Le Conseil de sécurité de l'ONU a condamné lundi à l'unanimité la campagne de violence contre l'opposition et "le comportement du gouvernement qui a dénié à ses opposants politiques le droit de faire librement campagne".

Le leader de l'opposition est réfugié depuis la nuit de dimanche à lundi à l'ambassade des Pays-Bas à Harare, qu'il quittera "dès qu'(il sera) sûr que (sa) sécurité est assurée", a-t-il dit à l'AFP mardi.

Dans un commentaire publié mercredi par le Guardian, M. Tsvangirai a évoqué l'envoi d'une force militaire. "Nous ne voulons pas de conflit armé, mais les peuples du Zimbabwe ont besoin que l'indignation exprimée par les leaders mondiaux soient accompagnés par la rectitude morale d'une force militaire", a-t-il écrit au quotidien britannique.

"Une telle force aurait pour rôle le maintien de la paix, pas celui de fauteurs de troubles", a-t-il ajouté.

Morgan Tsvangirai mise sur la communauté internationale pour faire plier le président Mugabe depuis la défaite du régime aux élections générales du 29 mars.

Le régime, qui selon les analystes craint de perdre tout semblant de légitimité si l'élection est annulée, reste sourd aux pressions internationales.

"La Grande-Bretagne et ses alliés racontent une série de mensonges à propos du Zimbabwe (...) parce qu'ils veulent créer une situation pour justifier leur intervention au Zimbabwe", a encore dit M. Mugabe lundi, selon The Herald.

Le plus vieux chef d'Etat d'Afrique accuse l'Occident, qui a adopté des sanctions contre le cercle au pouvoir après sa réélection contestée en 2002, de ruiner son pays, plongé dans un marasme économique sans précédent.

La manoeuvre de l'opposition le place toutefois en porte-à-faux vis-à-vis de ses habituels alliés en Afrique australe.

Le président angolais José Eduardo dos Santos, un solide soutien de l'ancien héros de la lutte contre la suprématie blanche, a appelé il y a quelques jours le régime à faire cesser les violences.

Il s'est entretenu mardi à Luanda avec le ministre zimbabwéen des Affaires étrangères, Simbarashe Mumbengegwi, en marge d'une réunion des chefs de la diplomatie de la région consacrée au Zimbabwe.

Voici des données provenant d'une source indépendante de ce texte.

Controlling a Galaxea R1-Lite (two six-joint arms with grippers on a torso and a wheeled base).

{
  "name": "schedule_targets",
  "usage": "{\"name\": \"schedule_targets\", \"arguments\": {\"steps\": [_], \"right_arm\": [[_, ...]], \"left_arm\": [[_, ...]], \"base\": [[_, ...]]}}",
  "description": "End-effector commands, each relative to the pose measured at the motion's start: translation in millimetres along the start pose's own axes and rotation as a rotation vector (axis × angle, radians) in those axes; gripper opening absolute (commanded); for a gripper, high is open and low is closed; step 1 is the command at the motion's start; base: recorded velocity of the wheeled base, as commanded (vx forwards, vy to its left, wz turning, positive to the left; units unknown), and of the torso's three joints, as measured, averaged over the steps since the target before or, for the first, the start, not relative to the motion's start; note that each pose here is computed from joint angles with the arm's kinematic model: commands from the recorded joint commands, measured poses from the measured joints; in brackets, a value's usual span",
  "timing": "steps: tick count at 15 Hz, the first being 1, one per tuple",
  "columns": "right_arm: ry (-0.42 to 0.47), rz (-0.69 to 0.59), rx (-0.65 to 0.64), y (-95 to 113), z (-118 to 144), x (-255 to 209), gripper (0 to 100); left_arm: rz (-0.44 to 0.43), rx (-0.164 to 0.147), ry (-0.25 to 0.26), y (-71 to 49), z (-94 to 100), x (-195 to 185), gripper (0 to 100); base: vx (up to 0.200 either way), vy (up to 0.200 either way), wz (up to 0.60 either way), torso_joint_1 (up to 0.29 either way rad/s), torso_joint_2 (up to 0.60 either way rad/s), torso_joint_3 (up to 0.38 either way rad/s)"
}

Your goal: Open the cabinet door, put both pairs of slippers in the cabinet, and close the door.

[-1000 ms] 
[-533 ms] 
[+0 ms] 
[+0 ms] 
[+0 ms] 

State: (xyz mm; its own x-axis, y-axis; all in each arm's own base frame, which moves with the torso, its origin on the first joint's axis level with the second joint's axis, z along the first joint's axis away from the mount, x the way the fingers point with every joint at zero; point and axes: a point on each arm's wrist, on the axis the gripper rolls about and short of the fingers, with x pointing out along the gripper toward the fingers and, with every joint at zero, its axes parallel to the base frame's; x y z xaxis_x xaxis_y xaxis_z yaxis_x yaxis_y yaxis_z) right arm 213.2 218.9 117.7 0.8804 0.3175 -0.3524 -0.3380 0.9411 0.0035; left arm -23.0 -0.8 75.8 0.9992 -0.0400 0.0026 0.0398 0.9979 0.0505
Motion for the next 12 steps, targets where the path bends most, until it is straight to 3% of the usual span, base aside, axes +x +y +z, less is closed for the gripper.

Le président Thabo Mbeki, médiateur de l'Afrique australe pris sous le feu des critiques pour avoir nié l'existence d'une crise au Zimbabwe, incarne désormais le seul espoir de la communauté internationale pour une solution négociée, certains analystes n'excluant plus une guerre civile.

Le Congrès national africain (ANC), autre parti hérité de la lutte, au pouvoir en Afrique du Sud, a pour la première fois mardi tancé le régime zimbabwéen, l'accusant de "bafouer les droits démocratiques" obtenus par la guerre d'indépendance.